## PROBLEM REQUIREMENTS
Lines with the word "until" in them must be copied from the records below.

RECORDS below:

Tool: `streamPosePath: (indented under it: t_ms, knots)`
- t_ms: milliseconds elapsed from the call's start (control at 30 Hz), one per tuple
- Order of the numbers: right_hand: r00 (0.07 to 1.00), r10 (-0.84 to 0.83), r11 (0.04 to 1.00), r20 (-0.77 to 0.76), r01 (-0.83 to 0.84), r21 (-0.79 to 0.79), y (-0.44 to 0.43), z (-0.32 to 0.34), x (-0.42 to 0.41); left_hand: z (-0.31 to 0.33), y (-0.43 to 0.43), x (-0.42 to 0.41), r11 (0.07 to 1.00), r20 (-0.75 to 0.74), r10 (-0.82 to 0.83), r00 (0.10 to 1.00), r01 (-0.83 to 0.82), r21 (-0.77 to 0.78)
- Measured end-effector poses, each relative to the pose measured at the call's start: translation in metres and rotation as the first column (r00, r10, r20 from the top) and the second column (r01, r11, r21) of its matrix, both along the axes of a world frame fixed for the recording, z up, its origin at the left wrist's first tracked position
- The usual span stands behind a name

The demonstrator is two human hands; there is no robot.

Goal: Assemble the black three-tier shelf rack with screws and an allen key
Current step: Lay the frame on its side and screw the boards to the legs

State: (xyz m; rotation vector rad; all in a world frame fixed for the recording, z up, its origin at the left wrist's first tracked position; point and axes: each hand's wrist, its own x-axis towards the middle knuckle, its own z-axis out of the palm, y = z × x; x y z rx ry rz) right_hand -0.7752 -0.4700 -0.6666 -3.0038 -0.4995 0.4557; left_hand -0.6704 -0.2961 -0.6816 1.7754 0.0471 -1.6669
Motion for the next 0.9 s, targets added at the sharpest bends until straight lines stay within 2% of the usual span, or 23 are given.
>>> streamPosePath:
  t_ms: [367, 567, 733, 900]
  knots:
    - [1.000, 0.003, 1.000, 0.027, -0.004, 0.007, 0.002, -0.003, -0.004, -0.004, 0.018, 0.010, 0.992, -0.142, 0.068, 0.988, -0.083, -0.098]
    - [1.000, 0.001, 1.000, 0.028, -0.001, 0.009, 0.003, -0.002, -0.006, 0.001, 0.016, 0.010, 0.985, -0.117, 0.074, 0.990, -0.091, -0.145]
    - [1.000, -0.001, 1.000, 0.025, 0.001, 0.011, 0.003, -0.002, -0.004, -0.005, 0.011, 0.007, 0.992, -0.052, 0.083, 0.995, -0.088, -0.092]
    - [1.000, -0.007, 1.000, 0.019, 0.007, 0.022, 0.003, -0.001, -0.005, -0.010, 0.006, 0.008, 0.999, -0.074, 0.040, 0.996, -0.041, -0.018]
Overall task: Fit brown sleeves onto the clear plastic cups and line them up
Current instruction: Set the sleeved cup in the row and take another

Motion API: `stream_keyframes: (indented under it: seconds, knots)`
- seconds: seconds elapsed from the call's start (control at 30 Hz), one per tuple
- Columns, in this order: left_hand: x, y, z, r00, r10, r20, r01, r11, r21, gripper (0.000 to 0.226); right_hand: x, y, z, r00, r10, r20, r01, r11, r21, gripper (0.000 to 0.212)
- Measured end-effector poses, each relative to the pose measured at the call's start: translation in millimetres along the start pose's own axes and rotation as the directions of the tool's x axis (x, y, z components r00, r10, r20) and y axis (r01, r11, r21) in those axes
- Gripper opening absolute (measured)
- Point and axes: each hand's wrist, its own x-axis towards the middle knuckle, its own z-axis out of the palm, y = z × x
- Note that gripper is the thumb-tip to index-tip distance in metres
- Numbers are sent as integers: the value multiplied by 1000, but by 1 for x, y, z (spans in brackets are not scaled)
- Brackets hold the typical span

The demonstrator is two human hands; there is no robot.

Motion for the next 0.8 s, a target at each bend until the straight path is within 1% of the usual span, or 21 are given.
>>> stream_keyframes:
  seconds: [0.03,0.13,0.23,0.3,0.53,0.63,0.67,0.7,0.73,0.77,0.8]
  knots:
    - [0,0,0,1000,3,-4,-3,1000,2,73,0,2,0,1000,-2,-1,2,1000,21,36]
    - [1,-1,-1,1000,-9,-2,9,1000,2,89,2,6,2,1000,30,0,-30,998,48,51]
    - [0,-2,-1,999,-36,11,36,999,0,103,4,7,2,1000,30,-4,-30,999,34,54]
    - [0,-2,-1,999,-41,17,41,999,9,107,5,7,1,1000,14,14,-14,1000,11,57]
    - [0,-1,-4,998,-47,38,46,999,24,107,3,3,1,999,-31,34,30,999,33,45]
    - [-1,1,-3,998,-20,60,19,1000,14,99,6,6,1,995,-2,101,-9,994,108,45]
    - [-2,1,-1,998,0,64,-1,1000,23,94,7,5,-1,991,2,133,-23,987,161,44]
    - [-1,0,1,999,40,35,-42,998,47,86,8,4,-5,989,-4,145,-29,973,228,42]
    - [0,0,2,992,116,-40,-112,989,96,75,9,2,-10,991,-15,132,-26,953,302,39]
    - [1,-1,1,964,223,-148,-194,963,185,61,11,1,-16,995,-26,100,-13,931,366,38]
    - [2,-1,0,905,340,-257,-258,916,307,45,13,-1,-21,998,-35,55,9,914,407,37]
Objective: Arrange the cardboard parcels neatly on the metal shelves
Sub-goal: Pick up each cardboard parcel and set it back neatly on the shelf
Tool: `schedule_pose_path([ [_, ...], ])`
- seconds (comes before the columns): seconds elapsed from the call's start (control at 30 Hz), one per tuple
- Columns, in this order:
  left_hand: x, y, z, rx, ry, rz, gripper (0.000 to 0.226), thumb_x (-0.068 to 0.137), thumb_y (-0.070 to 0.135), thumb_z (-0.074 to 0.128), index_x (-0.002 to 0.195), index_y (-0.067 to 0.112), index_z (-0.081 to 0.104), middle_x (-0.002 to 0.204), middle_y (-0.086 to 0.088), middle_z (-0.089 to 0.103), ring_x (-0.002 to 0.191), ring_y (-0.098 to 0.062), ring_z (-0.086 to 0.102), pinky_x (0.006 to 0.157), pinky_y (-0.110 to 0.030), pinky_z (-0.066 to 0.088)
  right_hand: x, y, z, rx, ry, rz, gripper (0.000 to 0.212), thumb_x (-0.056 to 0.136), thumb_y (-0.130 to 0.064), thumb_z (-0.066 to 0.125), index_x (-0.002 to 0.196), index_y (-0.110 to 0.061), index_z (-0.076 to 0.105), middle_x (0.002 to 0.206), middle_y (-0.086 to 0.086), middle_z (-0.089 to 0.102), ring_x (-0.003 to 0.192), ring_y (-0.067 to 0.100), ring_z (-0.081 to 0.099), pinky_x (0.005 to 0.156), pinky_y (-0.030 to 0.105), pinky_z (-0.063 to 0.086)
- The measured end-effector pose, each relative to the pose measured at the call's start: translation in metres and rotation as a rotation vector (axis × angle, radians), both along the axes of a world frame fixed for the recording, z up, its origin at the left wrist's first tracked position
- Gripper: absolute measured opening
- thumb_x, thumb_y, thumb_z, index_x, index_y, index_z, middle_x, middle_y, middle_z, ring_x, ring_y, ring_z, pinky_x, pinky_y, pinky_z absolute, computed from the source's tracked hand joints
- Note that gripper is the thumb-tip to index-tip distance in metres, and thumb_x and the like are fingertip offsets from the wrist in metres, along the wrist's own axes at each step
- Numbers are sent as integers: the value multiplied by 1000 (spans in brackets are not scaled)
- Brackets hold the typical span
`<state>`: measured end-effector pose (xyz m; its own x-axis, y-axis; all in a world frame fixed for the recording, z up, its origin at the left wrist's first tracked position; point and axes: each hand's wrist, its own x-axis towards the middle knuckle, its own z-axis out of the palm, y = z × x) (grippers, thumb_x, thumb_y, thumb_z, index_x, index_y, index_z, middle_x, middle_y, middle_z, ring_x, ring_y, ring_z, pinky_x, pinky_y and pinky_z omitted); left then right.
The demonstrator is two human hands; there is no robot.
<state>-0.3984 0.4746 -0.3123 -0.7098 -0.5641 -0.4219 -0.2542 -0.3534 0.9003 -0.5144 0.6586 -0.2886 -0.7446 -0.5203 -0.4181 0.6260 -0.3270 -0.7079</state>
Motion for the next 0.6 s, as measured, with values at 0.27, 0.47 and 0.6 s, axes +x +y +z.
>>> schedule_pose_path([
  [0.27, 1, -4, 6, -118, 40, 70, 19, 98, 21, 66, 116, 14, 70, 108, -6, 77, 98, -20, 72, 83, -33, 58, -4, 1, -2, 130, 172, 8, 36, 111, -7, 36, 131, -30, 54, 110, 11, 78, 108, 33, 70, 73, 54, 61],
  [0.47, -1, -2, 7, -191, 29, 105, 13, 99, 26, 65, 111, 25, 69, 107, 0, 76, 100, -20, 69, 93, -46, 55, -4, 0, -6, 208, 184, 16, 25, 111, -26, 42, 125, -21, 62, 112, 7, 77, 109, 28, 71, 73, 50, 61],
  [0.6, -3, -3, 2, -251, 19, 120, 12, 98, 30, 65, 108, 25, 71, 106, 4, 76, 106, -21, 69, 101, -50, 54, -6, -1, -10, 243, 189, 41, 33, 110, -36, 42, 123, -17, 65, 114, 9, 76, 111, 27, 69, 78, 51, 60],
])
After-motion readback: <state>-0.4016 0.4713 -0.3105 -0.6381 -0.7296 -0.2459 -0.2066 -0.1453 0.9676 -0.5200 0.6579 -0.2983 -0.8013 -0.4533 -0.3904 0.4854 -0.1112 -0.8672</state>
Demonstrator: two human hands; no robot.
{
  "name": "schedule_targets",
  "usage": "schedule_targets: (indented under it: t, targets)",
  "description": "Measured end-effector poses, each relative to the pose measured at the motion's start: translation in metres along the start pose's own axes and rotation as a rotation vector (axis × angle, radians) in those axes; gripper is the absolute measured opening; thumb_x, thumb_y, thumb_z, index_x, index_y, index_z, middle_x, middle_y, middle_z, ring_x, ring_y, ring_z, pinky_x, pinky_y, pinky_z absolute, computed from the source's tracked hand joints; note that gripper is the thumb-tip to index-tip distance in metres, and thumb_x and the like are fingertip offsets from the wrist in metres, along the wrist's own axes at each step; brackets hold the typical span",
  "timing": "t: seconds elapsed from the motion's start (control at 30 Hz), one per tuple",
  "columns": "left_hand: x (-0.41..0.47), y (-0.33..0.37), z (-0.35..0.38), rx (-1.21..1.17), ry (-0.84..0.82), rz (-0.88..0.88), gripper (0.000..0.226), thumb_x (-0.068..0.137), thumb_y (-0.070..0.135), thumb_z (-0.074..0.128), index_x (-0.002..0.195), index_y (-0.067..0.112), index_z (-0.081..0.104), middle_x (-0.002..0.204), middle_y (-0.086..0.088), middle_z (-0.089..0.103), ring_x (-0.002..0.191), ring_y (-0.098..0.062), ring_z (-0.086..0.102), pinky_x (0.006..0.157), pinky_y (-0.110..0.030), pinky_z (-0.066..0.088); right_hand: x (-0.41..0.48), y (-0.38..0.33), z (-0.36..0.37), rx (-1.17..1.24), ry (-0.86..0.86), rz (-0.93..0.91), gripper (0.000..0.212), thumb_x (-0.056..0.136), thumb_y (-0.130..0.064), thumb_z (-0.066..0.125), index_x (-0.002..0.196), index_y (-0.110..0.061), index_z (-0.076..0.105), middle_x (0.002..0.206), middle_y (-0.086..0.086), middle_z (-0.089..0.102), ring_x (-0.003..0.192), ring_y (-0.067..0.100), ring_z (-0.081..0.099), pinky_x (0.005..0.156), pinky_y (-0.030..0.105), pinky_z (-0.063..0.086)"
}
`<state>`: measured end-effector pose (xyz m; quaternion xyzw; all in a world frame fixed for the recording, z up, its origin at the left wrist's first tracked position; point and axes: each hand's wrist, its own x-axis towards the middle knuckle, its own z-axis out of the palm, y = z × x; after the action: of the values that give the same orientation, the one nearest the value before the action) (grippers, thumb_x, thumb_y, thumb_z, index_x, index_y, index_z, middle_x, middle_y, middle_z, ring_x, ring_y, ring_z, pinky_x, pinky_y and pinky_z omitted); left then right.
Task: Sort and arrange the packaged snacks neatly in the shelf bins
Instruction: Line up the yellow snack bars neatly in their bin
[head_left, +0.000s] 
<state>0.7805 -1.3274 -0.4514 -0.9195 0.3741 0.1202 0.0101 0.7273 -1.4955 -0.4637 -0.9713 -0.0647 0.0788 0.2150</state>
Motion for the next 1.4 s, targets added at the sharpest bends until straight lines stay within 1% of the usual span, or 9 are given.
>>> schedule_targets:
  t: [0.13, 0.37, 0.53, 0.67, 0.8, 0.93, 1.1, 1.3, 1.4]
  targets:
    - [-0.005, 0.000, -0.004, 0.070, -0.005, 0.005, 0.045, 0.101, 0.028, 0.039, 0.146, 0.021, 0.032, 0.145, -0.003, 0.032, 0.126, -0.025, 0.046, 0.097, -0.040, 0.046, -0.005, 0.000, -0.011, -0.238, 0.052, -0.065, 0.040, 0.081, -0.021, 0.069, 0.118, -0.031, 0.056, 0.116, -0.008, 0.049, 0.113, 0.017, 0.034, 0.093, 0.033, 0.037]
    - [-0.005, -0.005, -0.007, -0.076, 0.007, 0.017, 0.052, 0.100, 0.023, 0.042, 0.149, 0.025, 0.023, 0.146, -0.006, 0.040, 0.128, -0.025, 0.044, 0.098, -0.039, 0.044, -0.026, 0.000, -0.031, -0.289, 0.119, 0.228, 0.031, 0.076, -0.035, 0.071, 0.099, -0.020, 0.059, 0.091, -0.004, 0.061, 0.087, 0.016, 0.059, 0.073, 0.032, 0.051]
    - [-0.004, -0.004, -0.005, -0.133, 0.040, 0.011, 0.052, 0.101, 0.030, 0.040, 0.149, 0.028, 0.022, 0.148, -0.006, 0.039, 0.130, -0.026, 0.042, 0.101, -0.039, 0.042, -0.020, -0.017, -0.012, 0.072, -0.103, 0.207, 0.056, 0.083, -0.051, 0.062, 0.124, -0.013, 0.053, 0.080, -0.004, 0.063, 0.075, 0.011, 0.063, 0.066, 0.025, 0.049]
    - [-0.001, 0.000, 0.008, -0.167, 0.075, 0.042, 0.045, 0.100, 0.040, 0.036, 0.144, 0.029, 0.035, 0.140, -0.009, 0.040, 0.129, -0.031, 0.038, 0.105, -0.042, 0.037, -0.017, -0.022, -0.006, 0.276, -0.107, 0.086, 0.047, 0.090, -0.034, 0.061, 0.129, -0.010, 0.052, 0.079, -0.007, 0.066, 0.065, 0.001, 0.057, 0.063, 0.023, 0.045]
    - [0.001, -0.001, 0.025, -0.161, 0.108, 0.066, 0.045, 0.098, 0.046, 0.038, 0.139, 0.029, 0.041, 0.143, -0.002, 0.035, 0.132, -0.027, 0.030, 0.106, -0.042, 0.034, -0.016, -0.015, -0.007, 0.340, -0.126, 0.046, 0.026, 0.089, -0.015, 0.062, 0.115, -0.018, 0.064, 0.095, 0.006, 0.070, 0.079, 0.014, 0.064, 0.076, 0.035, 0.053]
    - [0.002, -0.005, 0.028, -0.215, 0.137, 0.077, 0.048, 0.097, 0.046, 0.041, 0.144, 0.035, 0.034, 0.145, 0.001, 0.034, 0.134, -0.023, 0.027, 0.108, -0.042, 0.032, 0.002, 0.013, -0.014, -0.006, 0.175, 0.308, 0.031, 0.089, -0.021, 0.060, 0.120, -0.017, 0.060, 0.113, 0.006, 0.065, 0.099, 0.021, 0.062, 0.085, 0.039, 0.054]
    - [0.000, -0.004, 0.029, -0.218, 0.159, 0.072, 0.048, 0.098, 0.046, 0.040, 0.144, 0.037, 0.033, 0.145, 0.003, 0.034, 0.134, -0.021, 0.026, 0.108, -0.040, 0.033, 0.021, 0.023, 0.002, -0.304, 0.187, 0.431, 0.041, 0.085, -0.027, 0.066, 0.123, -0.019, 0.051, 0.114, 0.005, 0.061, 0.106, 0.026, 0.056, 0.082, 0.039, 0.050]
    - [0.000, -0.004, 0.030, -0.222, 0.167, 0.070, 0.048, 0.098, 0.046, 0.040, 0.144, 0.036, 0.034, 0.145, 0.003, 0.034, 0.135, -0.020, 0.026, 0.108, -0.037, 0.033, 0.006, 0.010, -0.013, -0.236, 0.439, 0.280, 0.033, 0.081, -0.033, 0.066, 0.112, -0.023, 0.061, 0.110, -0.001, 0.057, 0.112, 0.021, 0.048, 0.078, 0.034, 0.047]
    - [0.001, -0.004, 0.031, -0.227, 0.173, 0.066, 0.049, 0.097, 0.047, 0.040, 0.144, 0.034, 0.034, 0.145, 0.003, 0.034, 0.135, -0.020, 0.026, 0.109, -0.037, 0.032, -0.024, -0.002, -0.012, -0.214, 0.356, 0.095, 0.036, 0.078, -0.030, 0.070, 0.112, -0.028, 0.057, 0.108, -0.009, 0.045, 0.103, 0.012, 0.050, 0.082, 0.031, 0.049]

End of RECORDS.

## PROBLEM SOLUTION
Motion for the next 0.9 s, targets added at the sharpest bends until straight lines stay within 2% of the usual span, or 23 are given.
Motion for the next 0.8 s, a target at each bend until the straight path is within 1% of the usual span, or 21 are given.
Motion for the next 1.4 s, targets added at the sharpest bends until straight lines stay within 1% of the usual span, or 9 are given.

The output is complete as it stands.